Julius does not connect directly to live databases on most plans. For database queries, export a query result first and upload the file. The exception is Google Sheets, which syncs directly via the integrations panel and allows Julius to pull the latest data without a manual export step.
Summary
Julius AI is a practical option for teams that need statistical analysis or custom charts from business data without writing code. The key to getting good results is writing specific prompts that name the columns, chart type, and analysis you want. Use follow-up questions in the same thread to refine outputs rather than starting over. For most standard business analysis tasks, a well-structured prompt chain produces the same output a spreadsheet analyst would deliver manually in 30 to 60 minutes.
FAQ
What file types does Julius AI support?
Julius AI supports CSV, Excel (.xlsx, .xls), JSON, TXT, PDF, PNG, JPG, GIF, Python scripts, R scripts, and Jupyter notebooks. For best results with tabular analysis, use CSV or Excel files with clearly labeled column headers. Files with merged cells or multi-level headers in Excel are best exported to CSV before uploading.
Can Julius AI run statistical tests without coding?

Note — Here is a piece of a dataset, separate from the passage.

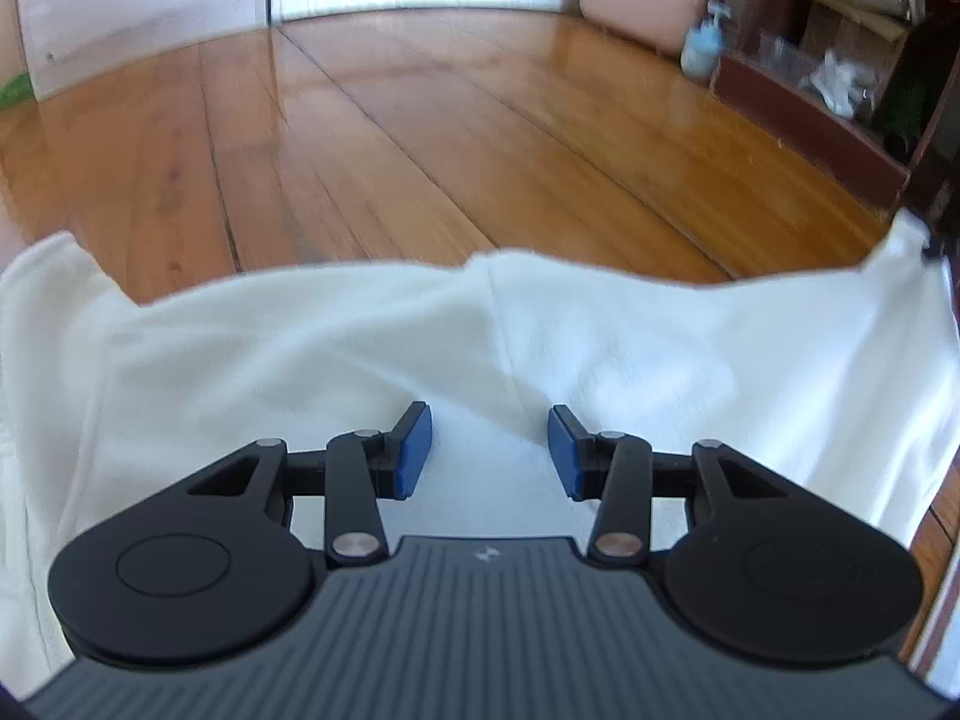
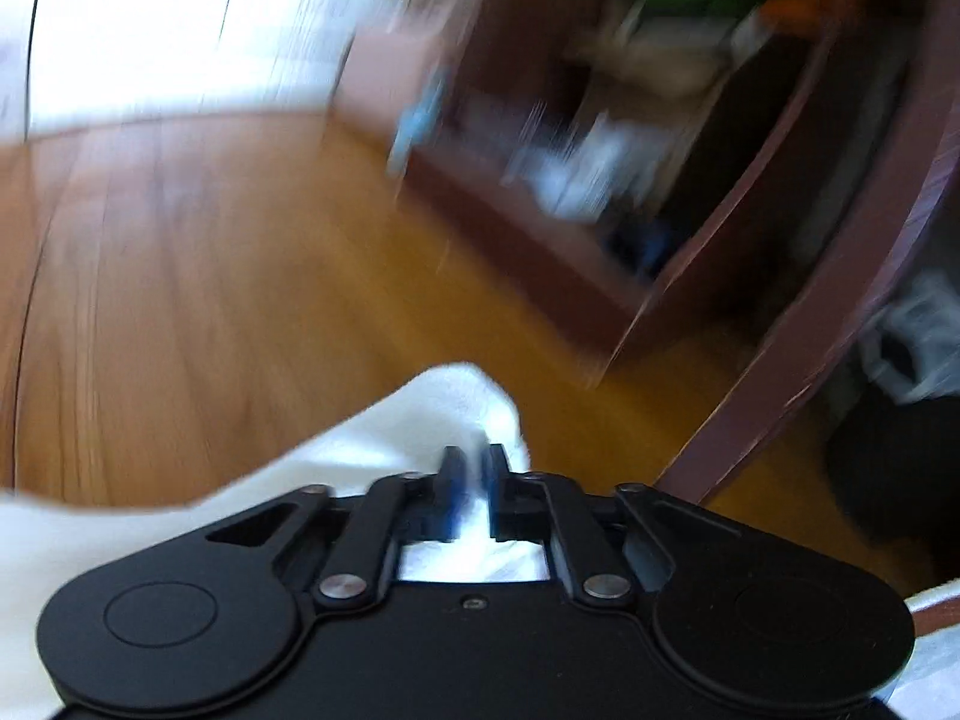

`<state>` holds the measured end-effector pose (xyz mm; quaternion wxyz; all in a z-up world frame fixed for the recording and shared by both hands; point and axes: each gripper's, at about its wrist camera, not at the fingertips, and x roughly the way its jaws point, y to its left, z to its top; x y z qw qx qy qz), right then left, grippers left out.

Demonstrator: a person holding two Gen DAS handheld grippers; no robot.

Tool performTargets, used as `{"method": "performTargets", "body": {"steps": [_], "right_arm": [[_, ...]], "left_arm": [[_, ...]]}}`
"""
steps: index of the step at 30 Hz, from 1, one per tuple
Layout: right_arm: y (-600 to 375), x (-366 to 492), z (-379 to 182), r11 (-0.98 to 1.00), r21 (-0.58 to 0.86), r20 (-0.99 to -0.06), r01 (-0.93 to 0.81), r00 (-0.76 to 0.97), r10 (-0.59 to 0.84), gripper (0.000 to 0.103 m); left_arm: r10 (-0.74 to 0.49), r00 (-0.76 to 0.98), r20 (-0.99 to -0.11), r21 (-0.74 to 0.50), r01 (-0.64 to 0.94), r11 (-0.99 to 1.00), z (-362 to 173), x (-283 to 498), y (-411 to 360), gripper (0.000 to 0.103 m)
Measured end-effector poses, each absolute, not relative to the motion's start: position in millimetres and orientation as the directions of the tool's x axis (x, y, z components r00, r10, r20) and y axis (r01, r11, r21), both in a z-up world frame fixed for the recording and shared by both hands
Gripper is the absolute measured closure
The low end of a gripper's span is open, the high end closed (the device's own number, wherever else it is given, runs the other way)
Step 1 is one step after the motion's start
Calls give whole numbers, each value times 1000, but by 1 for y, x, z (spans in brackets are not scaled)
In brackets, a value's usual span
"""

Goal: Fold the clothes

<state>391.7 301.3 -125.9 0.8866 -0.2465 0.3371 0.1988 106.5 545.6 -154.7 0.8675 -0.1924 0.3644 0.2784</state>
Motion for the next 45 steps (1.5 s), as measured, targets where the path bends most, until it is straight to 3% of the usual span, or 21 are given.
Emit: {"method": "performTargets", "body": {"steps": [2,4,8,14,18,22,30,31,32,33,39,45], "right_arm": [[302,384,-130,780,-347,-693,-520,703,160,48],[301,368,-129,774,-389,-644,-499,749,159,39],[289,335,-115,817,-288,-634,-500,739,229,39],[264,297,-120,787,69,-725,-613,511,462,35],[278,259,-133,639,56,-769,-767,375,517,36],[276,218,-118,480,200,-759,-854,175,627,37],[242,121,-118,339,269,-790,-902,-5,613,37],[239,110,-127,328,255,-800,-909,-8,600,39],[238,99,-136,315,237,-813,-919,-9,583,57],[238,88,-144,303,210,-827,-930,-4,563,95],[216,85,-122,444,147,-806,-884,153,572,97],[217,84,-147,491,41,-851,-870,227,474,96]], "left_arm": [[370,559,-742,-119,-653,748,-150,102,546,61],[379,571,-729,-143,-668,731,-142,90,547,60],[406,562,-721,-151,-699,699,-120,61,542,54],[369,547,-752,-202,-723,661,-101,12,523,52],[357,511,-782,-201,-749,632,-98,-22,502,52],[332,498,-801,-217,-759,614,-95,-64,470,51],[290,422,-859,-192,-790,582,-105,-141,413,49],[293,415,-861,-190,-798,572,-106,-149,409,49],[296,408,-863,-188,-806,562,-107,-157,405,49],[301,400,-866,-185,-814,551,-109,-165,401,49],[304,321,-897,-152,-869,471,-118,-215,390,49],[278,306,-911,-159,-879,449,-123,-233,395,49]]}}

Yes. Julius AI can run t-tests, ANOVA, linear regression, logistic regression, and correlation matrices from a plain-English prompt. You describe the test you want and Julius returns the test statistic, p-value, and a plain-English interpretation alongside the numeric output. It also shows the underlying code, which can be copied and reproduced in Python or R.
How much does Julius AI cost?
Julius AI offers a free tier with 15 messages per month. The Pro plan costs $45 per month, or $37 per month when billed annually. Pro includes unlimited messages, 32 GB RAM for larger datasets, team collaboration features, and file storage. Enterprise plans with custom integrations and dedicated deployments are available at custom pricing.
What are the best prompts to use with Julius AI?
Specific prompts produce better results than general ones. Instead of 'analyze my data,' try 'show total revenue by product as a bar chart sorted by descending value.' For statistical analysis, name the test and the columns: 'run a linear regression with ad_spend as x and revenue as y.' For data cleaning, describe the rule explicitly: 'flag rows where order_date is after ship_date.' Follow-up questions refine outputs in the same thread without re-uploading data.
Does Julius AI work with Google Sheets?
Yes. Julius AI integrates directly with Google Sheets through its integrations panel. You connect your Google account and Julius can pull data from any sheet you authorize. This avoids the export-and-upload step and lets you work with live data. The connection is read-only; Julius does not write back to your spreadsheet.